**Your goal**
Key in the whole listing below again, keeping every word as it is.

**Data provided**
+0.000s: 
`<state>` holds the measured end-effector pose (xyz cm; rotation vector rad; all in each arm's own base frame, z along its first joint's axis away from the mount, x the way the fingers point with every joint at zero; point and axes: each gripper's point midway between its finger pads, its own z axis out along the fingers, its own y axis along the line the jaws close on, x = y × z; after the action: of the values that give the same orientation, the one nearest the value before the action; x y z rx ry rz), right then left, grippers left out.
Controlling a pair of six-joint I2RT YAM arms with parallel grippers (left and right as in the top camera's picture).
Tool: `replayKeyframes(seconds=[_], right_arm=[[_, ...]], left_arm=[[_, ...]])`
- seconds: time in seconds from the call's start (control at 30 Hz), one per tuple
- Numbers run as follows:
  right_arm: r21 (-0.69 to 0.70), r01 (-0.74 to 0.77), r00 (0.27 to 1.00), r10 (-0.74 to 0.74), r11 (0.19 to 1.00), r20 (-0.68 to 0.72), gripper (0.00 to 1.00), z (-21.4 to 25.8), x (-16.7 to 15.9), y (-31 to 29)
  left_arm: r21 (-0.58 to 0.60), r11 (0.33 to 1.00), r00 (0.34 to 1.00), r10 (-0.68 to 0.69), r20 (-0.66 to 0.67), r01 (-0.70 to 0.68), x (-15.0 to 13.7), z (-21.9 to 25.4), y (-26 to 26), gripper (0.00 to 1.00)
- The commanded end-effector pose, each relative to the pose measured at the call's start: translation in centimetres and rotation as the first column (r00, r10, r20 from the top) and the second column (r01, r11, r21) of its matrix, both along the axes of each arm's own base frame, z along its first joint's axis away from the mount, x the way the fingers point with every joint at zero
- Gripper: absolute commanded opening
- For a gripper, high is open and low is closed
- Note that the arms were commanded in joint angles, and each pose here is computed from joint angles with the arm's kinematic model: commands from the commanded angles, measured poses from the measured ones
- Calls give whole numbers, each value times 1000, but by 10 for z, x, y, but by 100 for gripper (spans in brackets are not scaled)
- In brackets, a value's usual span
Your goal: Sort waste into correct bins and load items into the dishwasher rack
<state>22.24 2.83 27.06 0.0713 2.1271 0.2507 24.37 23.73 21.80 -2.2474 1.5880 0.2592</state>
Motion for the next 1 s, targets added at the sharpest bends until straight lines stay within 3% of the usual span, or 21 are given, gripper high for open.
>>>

**Answer**
+0.000s: 
`<state>` holds the measured end-effector pose (xyz cm; rotation vector rad; all in each arm's own base frame, z along its first joint's axis away from the mount, x the way the fingers point with every joint at zero; point and axes: each gripper's point midway between its finger pads, its own z axis out along the fingers, its own y axis along the line the jaws close on, x = y × z; after the action: of the values that give the same orientation, the one nearest the value before the action; x y z rx ry rz), right then left, grippers left out.
Controlling a pair of six-joint I2RT YAM arms with parallel grippers (left and right as in the top camera's picture).
Tool: `replayKeyframes(seconds=[_], right_arm=[[_, ...]], left_arm=[[_, ...]])`
- seconds: time in seconds from the call's start (control at 30 Hz), one per tuple
- Numbers run as follows:
  right_arm: r21 (-0.69 to 0.70), r01 (-0.74 to 0.77), r00 (0.27 to 1.00), r10 (-0.74 to 0.74), r11 (0.19 to 1.00), r20 (-0.68 to 0.72), gripper (0.00 to 1.00), z (-21.4 to 25.8), x (-16.7 to 15.9), y (-31 to 29)
  left_arm: r21 (-0.58 to 0.60), r11 (0.33 to 1.00), r00 (0.34 to 1.00), r10 (-0.68 to 0.69), r20 (-0.66 to 0.67), r01 (-0.70 to 0.68), x (-15.0 to 13.7), z (-21.9 to 25.4), y (-26 to 26), gripper (0.00 to 1.00)
- The commanded end-effector pose, each relative to the pose measured at the call's start: translation in centimetres and rotation as the first column (r00, r10, r20 from the top) and the second column (r01, r11, r21) of its matrix, both along the axes of each arm's own base frame, z along its first joint's axis away from the mount, x the way the fingers point with every joint at zero
- Gripper: absolute commanded opening
- For a gripper, high is open and low is closed
- Note that the arms were commanded in joint angles, and each pose here is computed from joint angles with the arm's kinematic model: commands from the commanded angles, measured poses from the measured ones
- Calls give whole numbers, each value times 1000, but by 10 for z, x, y, but by 100 for gripper (spans in brackets are not scaled)
- In brackets, a value's usual span
Your goal: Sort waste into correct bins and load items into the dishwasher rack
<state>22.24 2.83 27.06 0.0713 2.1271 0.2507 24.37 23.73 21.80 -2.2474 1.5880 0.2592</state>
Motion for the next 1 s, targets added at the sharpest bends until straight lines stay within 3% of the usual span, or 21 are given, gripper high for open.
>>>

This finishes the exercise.